The Composite Source Generator

The Composite Source Generator#

The primap2.csg module can be used to create a composite dataset from multiple source datasets using specified rules.

The general strategy for combining datasets is to always treat a single timeseries, i.e. an array with only the time as dimension. For each timeseries, the available source timeseries are ordered according to defined priorities, and the result timeseries is initialized from the highest-priority timeseries. Then, lower-priority source timeseries are used in turn to fill any missing information in the result timeseries, one source timeseries at a time. For filling the missing information, a strategy (such as direct substitution or least-squares matching of data) is selected for each source timeseries as configured. When no missing information is left in the result timeseries, the algorithm terminates. It also terminates if all source timeseries are used, even if missing information is left.
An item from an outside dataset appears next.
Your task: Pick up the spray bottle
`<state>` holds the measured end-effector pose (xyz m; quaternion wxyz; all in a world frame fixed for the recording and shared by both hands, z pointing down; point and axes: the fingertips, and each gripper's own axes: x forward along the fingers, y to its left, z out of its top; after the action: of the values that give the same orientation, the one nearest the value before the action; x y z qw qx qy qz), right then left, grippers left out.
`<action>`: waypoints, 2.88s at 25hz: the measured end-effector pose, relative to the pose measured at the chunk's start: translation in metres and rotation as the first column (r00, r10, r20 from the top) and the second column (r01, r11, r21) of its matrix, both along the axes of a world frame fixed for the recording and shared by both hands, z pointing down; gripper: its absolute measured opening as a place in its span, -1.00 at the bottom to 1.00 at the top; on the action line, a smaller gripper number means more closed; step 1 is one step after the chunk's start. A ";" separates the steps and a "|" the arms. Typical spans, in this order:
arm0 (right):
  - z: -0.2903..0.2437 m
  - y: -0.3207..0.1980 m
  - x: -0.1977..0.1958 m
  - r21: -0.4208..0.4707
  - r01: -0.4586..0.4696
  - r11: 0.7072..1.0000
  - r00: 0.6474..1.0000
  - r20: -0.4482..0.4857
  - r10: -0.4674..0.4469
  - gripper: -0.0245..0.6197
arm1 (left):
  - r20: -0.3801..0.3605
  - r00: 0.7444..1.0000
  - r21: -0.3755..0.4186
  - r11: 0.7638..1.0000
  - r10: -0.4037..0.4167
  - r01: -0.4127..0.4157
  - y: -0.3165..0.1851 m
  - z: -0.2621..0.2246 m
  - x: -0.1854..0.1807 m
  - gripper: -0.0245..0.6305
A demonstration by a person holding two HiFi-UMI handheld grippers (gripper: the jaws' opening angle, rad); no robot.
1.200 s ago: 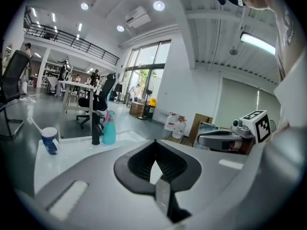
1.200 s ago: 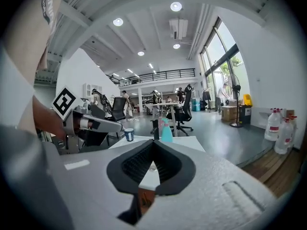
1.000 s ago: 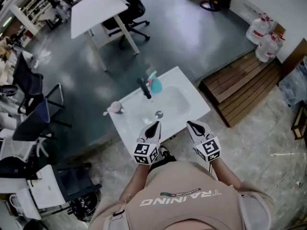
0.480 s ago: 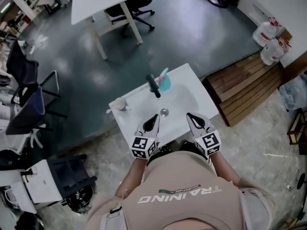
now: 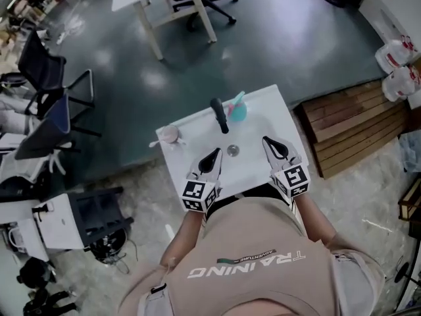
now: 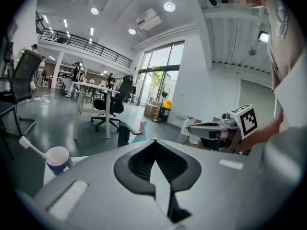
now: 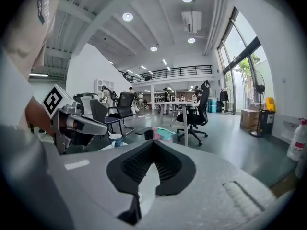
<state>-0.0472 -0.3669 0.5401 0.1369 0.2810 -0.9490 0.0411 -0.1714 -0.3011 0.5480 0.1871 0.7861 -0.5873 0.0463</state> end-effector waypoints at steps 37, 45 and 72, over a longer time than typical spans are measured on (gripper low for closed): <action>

The core function to use is the primap2.csg.compose() function. It needs the following input:

  • The input dataset, containing all sources. The shape and dimensions of the input dataset also determine the shape and dimensions of the composed dataset.

  • A definition of priority dimensions and priorities. The priority dimensions are the dimensions in the input dataset which will be used to select source datasets. The result dataset will not have the priority dimensions as dimensions any more, because along these dimensions, the source timeseries will be combined into a single composite timeseries. The priorities are a list of selections which have to specify exactly one value for each priority dimension, so that priorities are clearly defined. You can specify values for other dimensions than the priority dimensions, e.g. if you want to change the priorities for some countries or categories. You can also specify exclusions from either the result or input datasets to skip specific sources or categories.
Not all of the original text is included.